# ABOUT THIS TASK
Below are the records. Count the lines containing the string "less", and reply with the number alone.

# SUPPLIED DATA
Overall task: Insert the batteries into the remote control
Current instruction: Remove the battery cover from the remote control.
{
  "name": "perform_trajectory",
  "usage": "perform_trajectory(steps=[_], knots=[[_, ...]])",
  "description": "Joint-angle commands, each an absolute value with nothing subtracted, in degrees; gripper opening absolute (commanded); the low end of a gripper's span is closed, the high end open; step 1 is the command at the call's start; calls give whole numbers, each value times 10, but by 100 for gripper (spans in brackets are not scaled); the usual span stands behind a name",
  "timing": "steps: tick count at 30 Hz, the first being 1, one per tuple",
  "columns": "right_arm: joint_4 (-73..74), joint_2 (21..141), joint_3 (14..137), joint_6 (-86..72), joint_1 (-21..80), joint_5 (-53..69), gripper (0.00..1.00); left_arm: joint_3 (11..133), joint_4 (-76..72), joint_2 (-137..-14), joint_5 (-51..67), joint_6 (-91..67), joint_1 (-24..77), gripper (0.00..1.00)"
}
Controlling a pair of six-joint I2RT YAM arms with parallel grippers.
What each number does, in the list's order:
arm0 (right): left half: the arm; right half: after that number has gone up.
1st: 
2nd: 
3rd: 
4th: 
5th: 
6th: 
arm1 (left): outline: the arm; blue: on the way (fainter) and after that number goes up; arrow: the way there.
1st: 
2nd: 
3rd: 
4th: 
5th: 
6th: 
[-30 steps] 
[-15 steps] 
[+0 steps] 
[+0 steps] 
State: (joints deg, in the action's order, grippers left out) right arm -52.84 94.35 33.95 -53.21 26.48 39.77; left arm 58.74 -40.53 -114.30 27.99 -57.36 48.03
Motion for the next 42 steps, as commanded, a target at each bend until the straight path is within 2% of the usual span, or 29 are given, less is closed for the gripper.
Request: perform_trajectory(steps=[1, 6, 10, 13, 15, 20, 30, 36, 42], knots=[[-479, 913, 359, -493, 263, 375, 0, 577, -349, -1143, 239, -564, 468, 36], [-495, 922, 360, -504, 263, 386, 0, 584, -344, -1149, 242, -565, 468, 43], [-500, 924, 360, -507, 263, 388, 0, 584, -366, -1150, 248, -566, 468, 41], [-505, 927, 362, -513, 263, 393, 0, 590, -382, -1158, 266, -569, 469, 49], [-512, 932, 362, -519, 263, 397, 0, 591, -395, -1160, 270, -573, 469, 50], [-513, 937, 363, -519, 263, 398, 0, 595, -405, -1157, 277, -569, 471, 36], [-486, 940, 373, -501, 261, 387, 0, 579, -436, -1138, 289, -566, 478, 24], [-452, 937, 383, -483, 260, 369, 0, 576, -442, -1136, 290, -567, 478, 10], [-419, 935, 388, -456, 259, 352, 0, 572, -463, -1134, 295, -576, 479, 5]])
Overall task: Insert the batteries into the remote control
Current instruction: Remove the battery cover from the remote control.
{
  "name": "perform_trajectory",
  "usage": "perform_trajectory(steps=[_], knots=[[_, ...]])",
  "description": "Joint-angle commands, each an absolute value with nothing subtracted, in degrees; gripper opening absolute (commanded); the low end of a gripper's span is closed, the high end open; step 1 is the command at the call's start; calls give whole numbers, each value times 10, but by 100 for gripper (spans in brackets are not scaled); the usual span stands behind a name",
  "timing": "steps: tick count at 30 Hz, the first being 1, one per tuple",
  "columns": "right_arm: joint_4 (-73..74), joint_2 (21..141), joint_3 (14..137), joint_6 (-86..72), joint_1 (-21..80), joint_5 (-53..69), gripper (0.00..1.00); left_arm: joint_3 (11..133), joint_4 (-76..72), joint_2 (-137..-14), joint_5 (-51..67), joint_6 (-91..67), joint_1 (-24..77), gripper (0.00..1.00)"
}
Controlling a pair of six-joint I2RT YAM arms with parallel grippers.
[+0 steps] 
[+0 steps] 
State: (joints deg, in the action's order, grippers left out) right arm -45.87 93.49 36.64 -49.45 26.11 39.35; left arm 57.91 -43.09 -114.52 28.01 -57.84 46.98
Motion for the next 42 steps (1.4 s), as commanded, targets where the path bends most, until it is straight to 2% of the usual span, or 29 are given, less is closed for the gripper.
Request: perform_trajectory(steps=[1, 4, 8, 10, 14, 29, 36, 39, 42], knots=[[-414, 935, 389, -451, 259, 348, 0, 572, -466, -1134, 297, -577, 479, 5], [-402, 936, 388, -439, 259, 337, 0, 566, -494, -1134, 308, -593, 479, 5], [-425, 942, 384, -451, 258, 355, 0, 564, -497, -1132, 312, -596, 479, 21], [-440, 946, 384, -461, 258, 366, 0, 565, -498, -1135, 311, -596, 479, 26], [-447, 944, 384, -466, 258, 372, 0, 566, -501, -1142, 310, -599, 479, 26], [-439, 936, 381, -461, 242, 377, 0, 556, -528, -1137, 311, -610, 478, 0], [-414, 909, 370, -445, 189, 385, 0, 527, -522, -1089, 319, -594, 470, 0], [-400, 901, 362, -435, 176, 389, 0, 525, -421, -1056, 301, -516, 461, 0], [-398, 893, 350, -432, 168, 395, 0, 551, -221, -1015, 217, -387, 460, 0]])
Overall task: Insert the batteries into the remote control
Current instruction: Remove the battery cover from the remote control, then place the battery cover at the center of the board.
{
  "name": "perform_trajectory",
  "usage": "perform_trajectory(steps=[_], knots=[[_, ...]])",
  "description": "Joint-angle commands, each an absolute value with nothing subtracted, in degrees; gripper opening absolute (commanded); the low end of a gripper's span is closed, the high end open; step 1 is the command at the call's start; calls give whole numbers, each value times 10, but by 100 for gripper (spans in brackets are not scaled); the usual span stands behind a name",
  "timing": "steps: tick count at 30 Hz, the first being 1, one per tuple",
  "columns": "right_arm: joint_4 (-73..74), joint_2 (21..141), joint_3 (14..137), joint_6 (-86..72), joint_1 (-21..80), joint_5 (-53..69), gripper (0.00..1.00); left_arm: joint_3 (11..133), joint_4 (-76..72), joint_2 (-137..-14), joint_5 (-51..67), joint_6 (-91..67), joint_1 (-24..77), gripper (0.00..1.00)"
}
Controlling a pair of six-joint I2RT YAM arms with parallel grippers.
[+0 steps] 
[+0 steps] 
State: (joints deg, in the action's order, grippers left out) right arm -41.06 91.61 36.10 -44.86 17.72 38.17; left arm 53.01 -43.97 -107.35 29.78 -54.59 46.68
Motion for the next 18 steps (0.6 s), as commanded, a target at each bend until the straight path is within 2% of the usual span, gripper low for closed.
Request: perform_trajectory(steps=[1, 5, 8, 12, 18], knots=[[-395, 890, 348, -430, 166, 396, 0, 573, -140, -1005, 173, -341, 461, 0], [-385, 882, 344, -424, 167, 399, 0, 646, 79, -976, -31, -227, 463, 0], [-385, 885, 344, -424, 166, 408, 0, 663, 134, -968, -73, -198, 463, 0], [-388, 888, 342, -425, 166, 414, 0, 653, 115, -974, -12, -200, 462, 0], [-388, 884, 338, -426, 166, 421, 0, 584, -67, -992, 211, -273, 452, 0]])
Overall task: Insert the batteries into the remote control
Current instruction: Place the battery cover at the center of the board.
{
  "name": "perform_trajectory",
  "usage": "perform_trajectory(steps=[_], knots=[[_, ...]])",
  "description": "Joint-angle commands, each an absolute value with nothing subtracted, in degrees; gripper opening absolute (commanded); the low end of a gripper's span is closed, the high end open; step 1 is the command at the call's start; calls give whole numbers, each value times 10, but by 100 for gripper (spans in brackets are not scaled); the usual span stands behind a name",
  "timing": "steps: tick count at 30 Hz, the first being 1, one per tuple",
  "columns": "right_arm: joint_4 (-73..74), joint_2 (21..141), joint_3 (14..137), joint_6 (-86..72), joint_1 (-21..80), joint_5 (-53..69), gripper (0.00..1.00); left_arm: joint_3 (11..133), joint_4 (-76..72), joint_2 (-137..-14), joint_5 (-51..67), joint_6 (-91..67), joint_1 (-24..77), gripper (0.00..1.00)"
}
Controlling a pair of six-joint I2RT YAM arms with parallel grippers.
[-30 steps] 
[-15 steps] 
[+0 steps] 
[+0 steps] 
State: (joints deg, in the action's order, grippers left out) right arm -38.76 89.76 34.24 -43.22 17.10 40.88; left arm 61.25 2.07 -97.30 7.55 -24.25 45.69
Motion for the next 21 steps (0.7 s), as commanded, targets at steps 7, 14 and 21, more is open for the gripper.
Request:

# OUTPUT OF THE EXERCISE
2